教室に入ってまず驚いたのが、学生たちの集中力。みんな先生の言葉を逃さないぞというくらい聞き入っている。とにかく生徒の興味をひきつけるような魅力的な話し方をするおもしろい先生だった、というのもあると思うが、子どもたちの学びたいという気持ちが態度に表れているようだっ 訪れた授業は「道徳」。今フィリピンでは、せっかく学校を卒業してもまだ若い年齢で妊娠してしまったりするケースが増えていて問題になっているという。ものごとには適正な年齢があり、それを逸してしまうと人生の目的が達成しづらくなる、とか、精神的に問題がある場合や自殺したくなったときどう対処したらいいか、人の死をどう受け止めたらいいか、など、問題が起こっても必ず解決策はあるのだから、その問題から逃げずに直視しろ。という教えがされていた。

「例えば、今晩今日来てくれた日本の高校生たちと交流会があったとしたら参加したい?」と先生が聞くと、半分くらいの子が手を上げた。なぜ残りの子は手をあげなかったのか?自分が貧しいから?かわいくないから?色々理由があるかもしれないけど、自分が勝手に作っている壁のせいで、せっかく日本の高校生と友だちになれたり、見聞が広がるかもしれないのに、そのチャンスを逃してしまうのか?自分が心に持っている壁を破ってみるのも必要だよ。と、生徒ひとりひとりが自信を持って生きれるように、先生が言葉を投げかけていた。

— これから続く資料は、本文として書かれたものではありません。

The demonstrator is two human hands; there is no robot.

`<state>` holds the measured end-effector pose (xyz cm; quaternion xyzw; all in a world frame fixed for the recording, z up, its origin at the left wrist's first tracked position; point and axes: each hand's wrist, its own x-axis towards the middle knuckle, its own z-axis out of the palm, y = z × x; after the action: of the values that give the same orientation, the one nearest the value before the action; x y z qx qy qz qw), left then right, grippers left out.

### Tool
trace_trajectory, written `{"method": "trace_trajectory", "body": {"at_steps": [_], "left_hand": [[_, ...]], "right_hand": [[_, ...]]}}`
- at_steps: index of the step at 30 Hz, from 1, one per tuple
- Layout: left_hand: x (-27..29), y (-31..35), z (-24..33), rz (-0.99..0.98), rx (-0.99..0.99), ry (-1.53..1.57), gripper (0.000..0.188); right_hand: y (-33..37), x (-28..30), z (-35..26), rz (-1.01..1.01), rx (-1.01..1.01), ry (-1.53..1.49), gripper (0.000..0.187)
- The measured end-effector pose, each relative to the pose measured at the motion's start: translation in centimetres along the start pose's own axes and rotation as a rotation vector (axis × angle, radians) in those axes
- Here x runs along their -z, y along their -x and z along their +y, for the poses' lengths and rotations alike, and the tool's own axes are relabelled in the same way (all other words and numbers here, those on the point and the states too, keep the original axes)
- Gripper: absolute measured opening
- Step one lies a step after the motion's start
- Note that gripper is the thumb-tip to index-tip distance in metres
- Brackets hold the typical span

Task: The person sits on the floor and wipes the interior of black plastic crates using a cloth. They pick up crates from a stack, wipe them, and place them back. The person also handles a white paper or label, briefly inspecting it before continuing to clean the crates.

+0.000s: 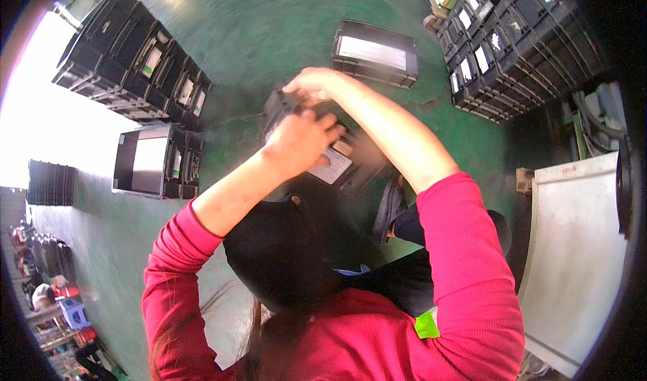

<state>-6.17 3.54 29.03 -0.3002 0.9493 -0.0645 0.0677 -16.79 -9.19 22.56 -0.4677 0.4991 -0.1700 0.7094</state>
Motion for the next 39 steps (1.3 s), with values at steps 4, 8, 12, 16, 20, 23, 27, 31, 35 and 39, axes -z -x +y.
{"method": "trace_trajectory", "body": {"at_steps": [4, 8, 12, 16, 20, 23, 27, 31, 35, 39], "left_hand": [[-2.2, -1.7, -2.7, -0.163, 0.355, -0.094, 0.057], [-3.1, -0.4, -7.0, -0.163, 0.56, 0.12, 0.061], [-3.9, 2.0, -8.5, -0.226, 0.74, 0.268, 0.067], [-4.5, 3.3, -8.3, -0.254, 0.717, 0.35, 0.07], [-5.2, 4.5, -8.3, -0.247, 0.642, 0.42, 0.064], [-5.9, 5.8, -9.1, -0.135, 0.555, 0.552, 0.048], [-6.8, 6.9, -10.1, -0.064, 0.435, 0.633, 0.037], [-6.8, 7.2, -10.8, -0.168, 0.522, 0.718, 0.038], [-6.6, 7.1, -10.8, -0.16, 0.492, 0.691, 0.035], [-6.5, 7.1, -10.8, -0.142, 0.474, 0.7, 0.036]], "right_hand": [[-1.9, 0.7, -1.2, -0.241, 0.143, -0.244, 0.018], [1.3, 1.1, -2.1, 0.681, 0.929, 0.315, 0.027], [6.2, -0.3, 2.5, 0.871, 0.704, 0.219, 0.013], [6.6, -3.4, 8.0, 0.761, 0.785, 0.346, 0.007], [5.5, -6.0, 9.3, 0.677, 1.035, 0.702, 0.011], [5.2, -7.7, 8.7, 0.511, 1.022, 0.78, 0.011], [5.0, -9.2, 8.6, 0.517, 1.066, 0.885, 0.015], [4.7, -9.6, 9.3, 0.553, 1.073, 0.928, 0.026], [4.9, -9.4, 9.3, 0.5, 1.021, 1.035, 0.034], [4.8, -8.7, 8.7, 0.449, 1.078, 1.099, 0.038]]}}
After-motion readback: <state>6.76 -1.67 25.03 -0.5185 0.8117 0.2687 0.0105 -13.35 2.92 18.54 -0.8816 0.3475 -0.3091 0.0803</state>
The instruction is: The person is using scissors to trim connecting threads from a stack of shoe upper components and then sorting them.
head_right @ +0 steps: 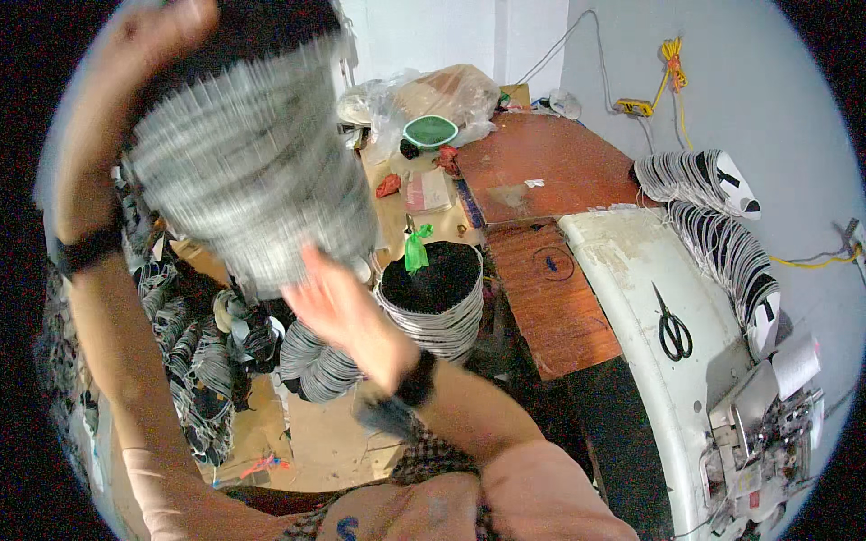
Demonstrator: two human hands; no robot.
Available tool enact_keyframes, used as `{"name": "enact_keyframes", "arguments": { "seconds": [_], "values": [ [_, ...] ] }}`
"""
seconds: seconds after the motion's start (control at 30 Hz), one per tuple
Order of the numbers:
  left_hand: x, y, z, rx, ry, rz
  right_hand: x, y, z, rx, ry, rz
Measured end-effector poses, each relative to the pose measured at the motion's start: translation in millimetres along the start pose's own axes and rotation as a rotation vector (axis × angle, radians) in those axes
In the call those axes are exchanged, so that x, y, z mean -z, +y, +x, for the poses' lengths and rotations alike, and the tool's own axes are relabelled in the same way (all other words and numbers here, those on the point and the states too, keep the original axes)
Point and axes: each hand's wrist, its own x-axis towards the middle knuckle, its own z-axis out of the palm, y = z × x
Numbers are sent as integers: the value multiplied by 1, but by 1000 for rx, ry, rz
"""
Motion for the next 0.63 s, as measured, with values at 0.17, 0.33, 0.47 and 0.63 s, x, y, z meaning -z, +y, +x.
{"name": "enact_keyframes", "arguments": {
  "seconds": [0.17, 0.33, 0.47, 0.63],
  "values": [
    [-77, 20, -104, 443, -366, -359, 93, 71, -120, -350, 91, 277],
    [-138, -16, -178, 83, -142, -149, 214, 87, -121, -370, -34, 306],
    [-197, -54, -262, 252, -90, -393, 245, 83, -146, -514, 461, -101],
    [-260, -107, -400, 115, -504, -170, 257, 33, -184, -841, 448, -784]
  ]
}}
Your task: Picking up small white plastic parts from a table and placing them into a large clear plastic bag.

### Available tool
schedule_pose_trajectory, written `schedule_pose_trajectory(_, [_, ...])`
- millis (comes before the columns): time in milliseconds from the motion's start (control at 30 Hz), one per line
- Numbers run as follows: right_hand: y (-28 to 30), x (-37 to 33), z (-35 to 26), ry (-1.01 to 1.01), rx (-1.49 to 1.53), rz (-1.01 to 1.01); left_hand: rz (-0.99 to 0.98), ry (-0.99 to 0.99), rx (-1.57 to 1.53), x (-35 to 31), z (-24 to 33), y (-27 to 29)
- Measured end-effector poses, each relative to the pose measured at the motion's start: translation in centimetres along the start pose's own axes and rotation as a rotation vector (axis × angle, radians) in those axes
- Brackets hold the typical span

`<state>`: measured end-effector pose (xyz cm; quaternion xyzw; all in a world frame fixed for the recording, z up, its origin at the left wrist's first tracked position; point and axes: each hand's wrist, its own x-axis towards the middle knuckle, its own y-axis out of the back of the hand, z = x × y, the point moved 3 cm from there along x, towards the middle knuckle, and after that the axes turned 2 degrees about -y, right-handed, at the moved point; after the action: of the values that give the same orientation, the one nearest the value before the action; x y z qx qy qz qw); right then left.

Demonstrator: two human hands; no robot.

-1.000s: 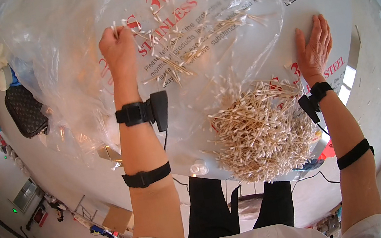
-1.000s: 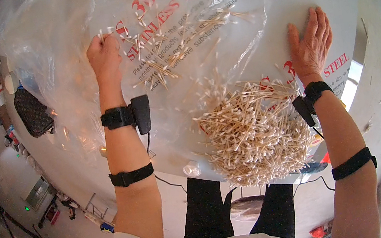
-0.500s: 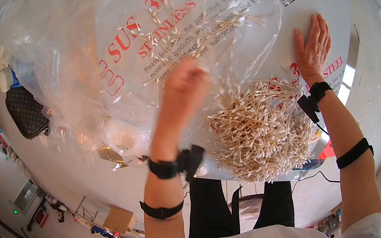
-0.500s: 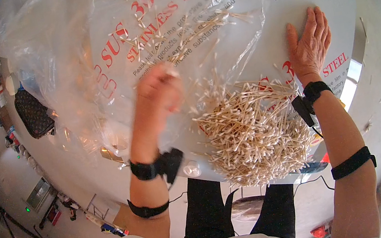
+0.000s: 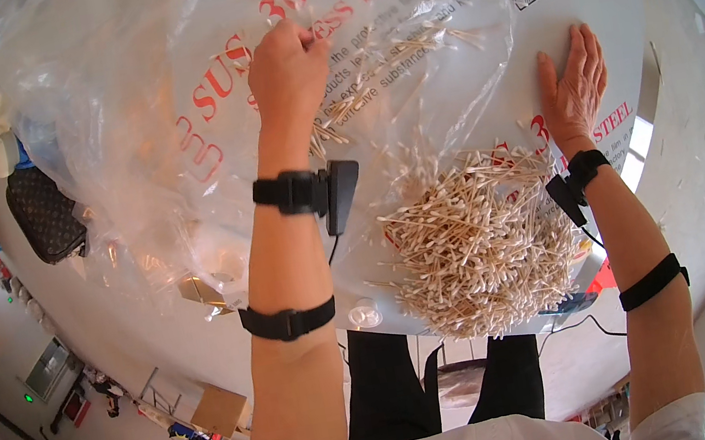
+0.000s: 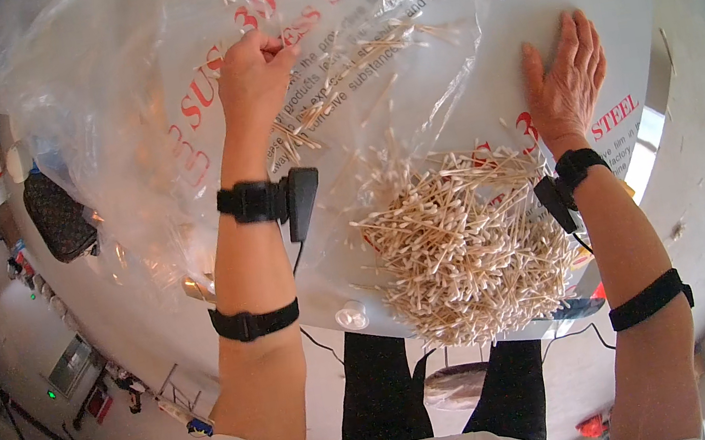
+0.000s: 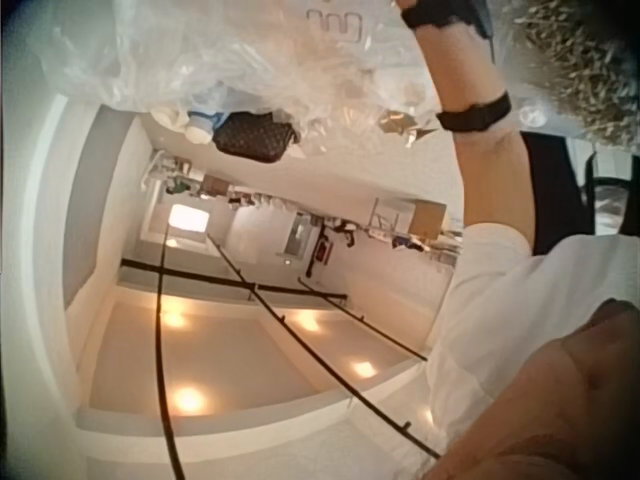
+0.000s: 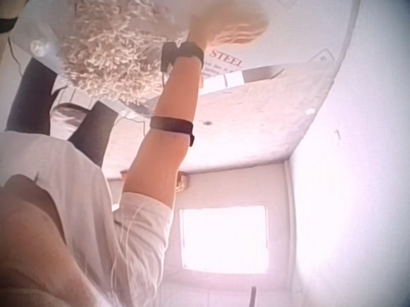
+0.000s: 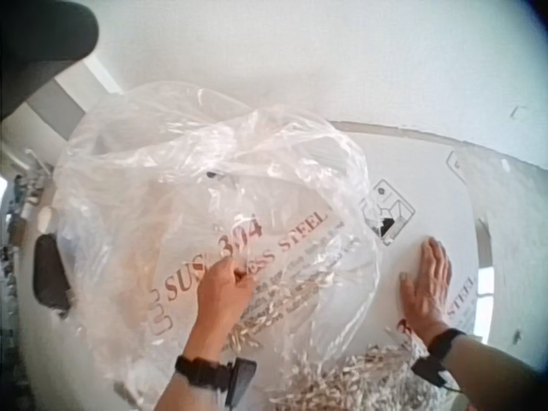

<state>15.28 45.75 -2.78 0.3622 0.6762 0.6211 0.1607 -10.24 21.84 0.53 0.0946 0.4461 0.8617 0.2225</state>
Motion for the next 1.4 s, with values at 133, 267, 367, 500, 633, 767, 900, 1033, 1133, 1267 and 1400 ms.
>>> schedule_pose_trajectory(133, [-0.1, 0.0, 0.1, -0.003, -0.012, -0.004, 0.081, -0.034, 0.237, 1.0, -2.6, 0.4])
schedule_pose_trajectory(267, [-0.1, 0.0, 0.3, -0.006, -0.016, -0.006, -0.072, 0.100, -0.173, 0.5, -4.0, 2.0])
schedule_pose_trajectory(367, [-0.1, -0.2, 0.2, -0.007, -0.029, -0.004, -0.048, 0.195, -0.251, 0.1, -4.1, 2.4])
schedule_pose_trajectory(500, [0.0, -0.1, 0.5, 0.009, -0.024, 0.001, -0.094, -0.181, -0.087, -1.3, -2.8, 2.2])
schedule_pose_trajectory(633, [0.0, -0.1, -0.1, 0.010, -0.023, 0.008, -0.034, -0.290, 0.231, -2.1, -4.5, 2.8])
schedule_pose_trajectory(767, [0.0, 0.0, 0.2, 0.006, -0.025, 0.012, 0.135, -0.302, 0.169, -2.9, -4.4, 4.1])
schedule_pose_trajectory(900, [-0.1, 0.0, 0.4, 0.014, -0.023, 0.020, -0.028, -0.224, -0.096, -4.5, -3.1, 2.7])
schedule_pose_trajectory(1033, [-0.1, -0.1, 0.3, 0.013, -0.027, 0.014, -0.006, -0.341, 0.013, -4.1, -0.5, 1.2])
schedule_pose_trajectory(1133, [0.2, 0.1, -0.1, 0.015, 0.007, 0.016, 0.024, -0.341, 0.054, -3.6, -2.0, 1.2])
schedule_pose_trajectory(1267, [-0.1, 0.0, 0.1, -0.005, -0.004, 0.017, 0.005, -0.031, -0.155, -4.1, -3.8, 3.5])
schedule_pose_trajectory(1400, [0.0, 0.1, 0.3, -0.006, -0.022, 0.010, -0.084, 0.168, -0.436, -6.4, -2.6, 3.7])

横で授業を見学していた日本の高校生が「何か質問はありますか?」と聞かれ、一人の子が発言した。「私はあまり学校に行くのが好きじゃない。皆さんはどうですか?」先生が返答として「ここは、学校に行きたくても行けない子がたくさんいる。遠い子は7km先の家から毎日山を下って歩いてくる。」ということだった。どうりで、みんな目を輝かして勉強をしているはずだ。学校に通えることが夢をかなえる一歩なのだろう。一方、発言した子以外にも、日本の高校生で学校が好きという子はいなった。なんで嫌いなのか?と訪ねられると、「先生は黒板に書いてばっかりで話をしない」「受験勉強のための勉強」だからという。ある子は「先生が殴る、蹴る」と発言して、フィリピンの先生も驚き。「今日見学したような授業は受けたことない。こういう授業だったら学校も楽しくなるのに。」日本の高校生の感想である。

まだまだユボ村の学校は施設や整備が足りなくて、学校に行けない子もたくさんいるという。また、教室の中には、APLAの奨学金を貰って学校に通っているという子もたくさんいた。

学校が楽しい、学べることがうれしい、と目を輝かしているフィリピンの学生たちを見ていると、フィリピンの将来は大丈夫だ、と希望が持てるような気がした。しかし、一方日本は…?と考えると、日本の教育や学校のあり方を考えざるを得なくなる訪問だった。